**Aim of the exercise**
Please set down the listing exactly, from the first line to the last.

**Data extract**
'''

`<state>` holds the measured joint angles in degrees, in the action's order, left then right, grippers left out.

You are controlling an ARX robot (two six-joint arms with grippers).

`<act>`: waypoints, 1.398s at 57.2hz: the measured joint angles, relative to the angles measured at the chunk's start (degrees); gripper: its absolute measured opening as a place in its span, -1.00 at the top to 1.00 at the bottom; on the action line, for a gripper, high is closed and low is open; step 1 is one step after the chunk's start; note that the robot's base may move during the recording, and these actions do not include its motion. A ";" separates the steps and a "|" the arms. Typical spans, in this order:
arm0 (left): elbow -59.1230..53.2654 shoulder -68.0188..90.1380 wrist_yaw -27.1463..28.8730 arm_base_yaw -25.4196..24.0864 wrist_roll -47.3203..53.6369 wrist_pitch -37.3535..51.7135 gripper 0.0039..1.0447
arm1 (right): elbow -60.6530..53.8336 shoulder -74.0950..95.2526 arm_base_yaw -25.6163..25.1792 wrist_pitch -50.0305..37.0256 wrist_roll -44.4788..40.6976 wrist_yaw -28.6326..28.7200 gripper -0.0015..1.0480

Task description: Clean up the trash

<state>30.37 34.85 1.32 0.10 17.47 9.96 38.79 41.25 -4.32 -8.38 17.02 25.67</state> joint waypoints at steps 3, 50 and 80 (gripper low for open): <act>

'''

**Written answer**
`<state>` holds the measured joint angles in degrees, in the action's order, left then right, grippers left out.

You are controlling an ARX robot (two six-joint arms with grippers).

`<act>`: waypoints, 1.398s at 57.2hz: the measured joint angles, relative to the angles measured at the chunk's start (degrees); gripper: its absolute measured opening as a place in its span, -1.00 at the top to 1.00 at the bottom; on the action line, for a gripper, high is closed and low is open; step 1 is one step after the chunk's start; note that the robot's base may move during the recording, and these actions do not include its motion. A ";" separates the steps and a "|" the arms. Typical spans, in this order:
arm0 (left): elbow -59.1230..53.2654 shoulder -68.0188..90.1380 wrist_yaw -27.1463..28.8730 arm_base_yaw -25.4196..24.0864 wrist_roll -47.3203..53.6369 wrist_pitch -37.3535..51.7135 gripper 0.0039..1.0447
arm1 (right): elbow -60.6530..53.8336 shoulder -74.0950..95.2526 arm_base_yaw -25.6163..25.1792 wrist_pitch -50.0305..37.0256 wrist_roll -44.4788..40.6976 wrist_yaw -28.6326..28.7200 gripper -0.0015..1.0480

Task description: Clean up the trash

<state>30.37 34.85 1.32 0.10 17.47 9.96 38.79 41.25 -4.32 -8.38 17.02 25.67</state> joint waypoints at steps 3, 50 and 80 (gripper low for open): <act>

There's nothing left to add to the output.